Design and fabrication of dispensing module

The plug-in bead-dispensing module comprises a liquid cartridge and a plug-in dispenser. The acrylic cartridge is machined via computer numerical control (CNC) milling. The four female sockets at the front of the cartridge are 5.0 mm deep, with outer and inner diameters of 7.0 and 3.0 mm, respectively. A through-hole path (diameter 1 mm) was fabricated at the center of each socket to form the liquid channel connecting the liquid reservoirs and the dispenser. To prevent the sedimentation of the introduced beads because of gravity, the female socket connected to the inlet reservoir has a through-hole path that is smaller (diameter 0.5 mm) than that of the other sockets. Two three-way air solenoid valves (LHD series, Lee product) were mounted on the left and right sides of the liquid cartridge. One of the valves applies a pressure pulse to actuate the microfluidic pneumatic valve in the dispenser, and the other applies a pressure pulse to dispense the liquid.

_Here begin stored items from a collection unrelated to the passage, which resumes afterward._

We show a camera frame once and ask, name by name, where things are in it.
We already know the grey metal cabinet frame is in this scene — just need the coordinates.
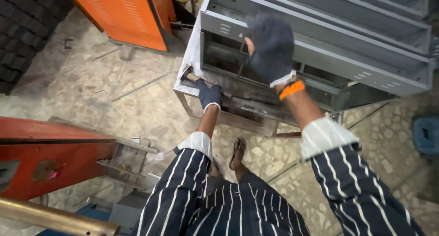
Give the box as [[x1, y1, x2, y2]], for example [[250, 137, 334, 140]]
[[200, 0, 434, 112]]

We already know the person's left hand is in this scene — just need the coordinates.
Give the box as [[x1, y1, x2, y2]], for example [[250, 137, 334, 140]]
[[196, 78, 222, 113]]

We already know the black sandal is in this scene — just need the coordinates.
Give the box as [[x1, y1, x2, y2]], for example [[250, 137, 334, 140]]
[[229, 137, 247, 171]]

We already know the stack of black tyres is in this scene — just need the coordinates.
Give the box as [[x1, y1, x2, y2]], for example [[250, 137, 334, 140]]
[[0, 0, 74, 95]]

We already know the brass coloured metal pipe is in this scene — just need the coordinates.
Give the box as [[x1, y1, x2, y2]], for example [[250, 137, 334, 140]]
[[0, 197, 120, 236]]

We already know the orange metal machine cabinet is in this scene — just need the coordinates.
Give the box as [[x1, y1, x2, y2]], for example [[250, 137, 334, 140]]
[[63, 0, 196, 52]]

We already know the metal work table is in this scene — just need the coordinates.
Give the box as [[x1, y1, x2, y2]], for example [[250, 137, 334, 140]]
[[173, 10, 344, 138]]

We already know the striped dark shirt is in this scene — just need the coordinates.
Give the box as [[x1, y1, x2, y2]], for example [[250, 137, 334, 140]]
[[132, 117, 426, 236]]

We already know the blue plastic stool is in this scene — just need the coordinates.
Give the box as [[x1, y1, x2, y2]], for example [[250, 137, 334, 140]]
[[412, 116, 439, 156]]

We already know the wooden handled hammer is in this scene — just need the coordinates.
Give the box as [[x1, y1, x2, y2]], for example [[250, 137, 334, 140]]
[[180, 65, 203, 84]]

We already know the person's right hand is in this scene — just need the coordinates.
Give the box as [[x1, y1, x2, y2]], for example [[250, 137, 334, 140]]
[[244, 15, 297, 89]]

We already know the red metal machine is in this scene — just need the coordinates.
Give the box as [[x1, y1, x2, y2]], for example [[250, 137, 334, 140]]
[[0, 116, 159, 201]]

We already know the orange wristband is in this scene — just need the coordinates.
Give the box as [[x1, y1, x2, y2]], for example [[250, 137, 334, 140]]
[[278, 80, 305, 101]]

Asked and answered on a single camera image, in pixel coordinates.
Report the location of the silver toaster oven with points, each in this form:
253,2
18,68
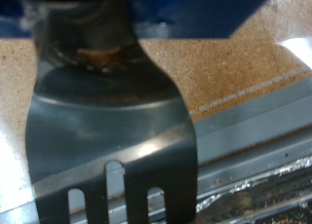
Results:
276,172

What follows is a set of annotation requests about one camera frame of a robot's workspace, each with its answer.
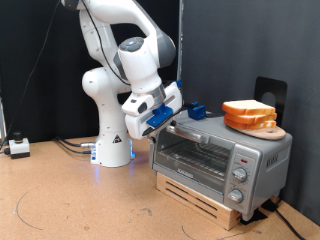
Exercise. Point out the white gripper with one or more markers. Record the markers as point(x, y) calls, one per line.
point(136, 120)

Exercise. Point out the blue spatula grip block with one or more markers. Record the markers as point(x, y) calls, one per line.
point(196, 111)

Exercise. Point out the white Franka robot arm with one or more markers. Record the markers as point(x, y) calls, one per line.
point(110, 100)

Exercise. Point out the silver oven knob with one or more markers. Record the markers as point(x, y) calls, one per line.
point(240, 174)
point(235, 196)

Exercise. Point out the silver toaster oven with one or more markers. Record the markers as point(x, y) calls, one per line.
point(266, 173)

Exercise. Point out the wooden slatted crate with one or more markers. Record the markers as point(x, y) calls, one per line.
point(200, 205)

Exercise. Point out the vertical aluminium pole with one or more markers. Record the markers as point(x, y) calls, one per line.
point(180, 40)

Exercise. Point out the round wooden cutting board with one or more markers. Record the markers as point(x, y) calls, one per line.
point(270, 134)

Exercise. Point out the black foam pad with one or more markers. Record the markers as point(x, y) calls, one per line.
point(255, 216)

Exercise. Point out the emergency stop button box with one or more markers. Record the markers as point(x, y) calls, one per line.
point(18, 148)

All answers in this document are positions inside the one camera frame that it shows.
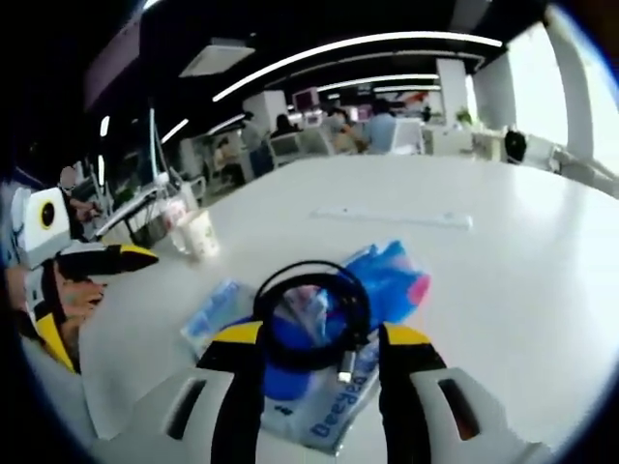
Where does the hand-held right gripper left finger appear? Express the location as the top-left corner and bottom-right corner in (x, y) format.
(91, 322), (266, 464)

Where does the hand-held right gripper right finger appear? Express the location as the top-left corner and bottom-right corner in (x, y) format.
(377, 322), (547, 464)

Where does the clear plastic water bottle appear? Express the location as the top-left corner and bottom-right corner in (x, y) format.
(157, 181), (202, 255)

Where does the white paper cup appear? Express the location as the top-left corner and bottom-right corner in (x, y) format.
(181, 210), (221, 262)

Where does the clear bag with blue item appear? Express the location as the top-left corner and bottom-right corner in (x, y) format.
(181, 277), (383, 455)

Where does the black cable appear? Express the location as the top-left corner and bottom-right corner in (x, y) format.
(253, 260), (373, 387)

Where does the blue tissue packet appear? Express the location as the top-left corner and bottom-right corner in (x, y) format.
(340, 239), (431, 324)

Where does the person's left hand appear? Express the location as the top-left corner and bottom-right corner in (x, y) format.
(57, 278), (106, 320)

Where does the white table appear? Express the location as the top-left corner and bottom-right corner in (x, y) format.
(79, 154), (619, 464)

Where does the black office chair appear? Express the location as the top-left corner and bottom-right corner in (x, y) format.
(505, 129), (528, 163)

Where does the white table cable cover strip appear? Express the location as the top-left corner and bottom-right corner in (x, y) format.
(311, 205), (474, 231)

A replica molding technique24 was utilized to fabricate the plug-in bead dispenser from polydimethylsiloxane (PDMS). It has two layers: a male plug to connect to the female socket on the liquid cartridge, and a microchannel that connects to the fluidic paths (Fig. 1b). The male plug was fabricated from an acrylic mold (depth 5.0 mm and inner and outer diameters 6.5 and 2.8 mm, respectively) through CNC milling. A mixture of the PDMS prepolymer and curing agent (10:1, w/w) was poured on the mold and was cured in an oven at 60 °C for 2 h. The plug-patterned PDMS layer was removed from the mold. At the center of each plug, a hole was punched using a biopsy punch (diameter 1.0 mm) to form the fluidic channels. The master mold (height 40 μm) for the microchannel was fabricated through photolithography by using a negative photoresist (KMPR 1025, MicroChem Corp.). The design and dimensions of the dispenser are illustrated in Supplementary Figs S1 and S2. The fabrication process was the same as that for the male plug, except that the PDMS mixture ratio was 14:1 (w/w) and that the mold was cured in the oven at 100 °C for 15 min. The two layers were then bonded through O2 plasma treatment at 45 W and 500 mTorr for 35 s. The assembly was left for 24 h at room temperature to ensure a permanent bond between the layers and to recover the mold’s surface property (i.e., hydrophobicity). Finally, a self-built tool22 was used to define the nozzle of the dispenser by using a microscope for precise alignment.

Bead suspensions

A polystyrene bead suspension (diameter 25 μm, CV < 2%, Sigma-Aldrich) was diluted with a phosphate-buffered saline solution (PBS, Gibco) containing 0.5% (v/v) Tween 20 (Sigma-Aldrich) surfactant to reduce bead aggregation and nonspecific binding between the PDMS surface and polystyrene beads. For the dispensing test, suspensions of 50,000, 200,000, and 600,000 beads/mL were prepared. To effectively visualize the dispensed beads in the ejected droplet, a suspension of fluorescent beads (diameter 25 μm, CV < 0.8%, Microparticles) in deionized (DI) water with 1% (v/v) Tween 20 was used. For the streptavidin–biotin binding test, streptavidin-coated polystyrene beads (mean diameter 24.7 μm, Spherotech) were mixed with the DI water, and suspensions of 100,000 and 600,000 beads/mL were used, and a 100-μM Cy3-labelled biotin solution (Bioneer) was diluted with DI water to prepare 4, 8, 16, 32, 64, and 128 nM biotin solutions.

Experimental setup

The experimental setup consists of a plug-in bead dispensing system, which includes a dispensing module, a pneumatic pressure controller, a three-axis manual stage, and a data acquisition device (NI-DAQ USB-6251, National Instruments), and an in-situ monitoring system, which includes a high-speed camera (Mini AX 100, Photron) with a X20 objective lens (M Plan Apo 20, Mitutoyo) and a 150 W halogen light source (Supplementary Fig. S3). A pneumatic controller is used to apply five pressure (P) levels (one negative and four positive: −100 kPa ≤ P ≤ 100 kPa, resolution 0.1 kPa) by using the minidiaphragm pumps (NMP 830 and 850 series, KNF Neuberger Ltd.) placed under the pressure sensors. The solenoid valves and LabVIEW software are used to electromechanically switch the pressure applied on the microfluidic pneumatic channel and the dispensing reservoir. All fluorescent images were captured using an inverted fluorescent microscope (IX-73, Olympus).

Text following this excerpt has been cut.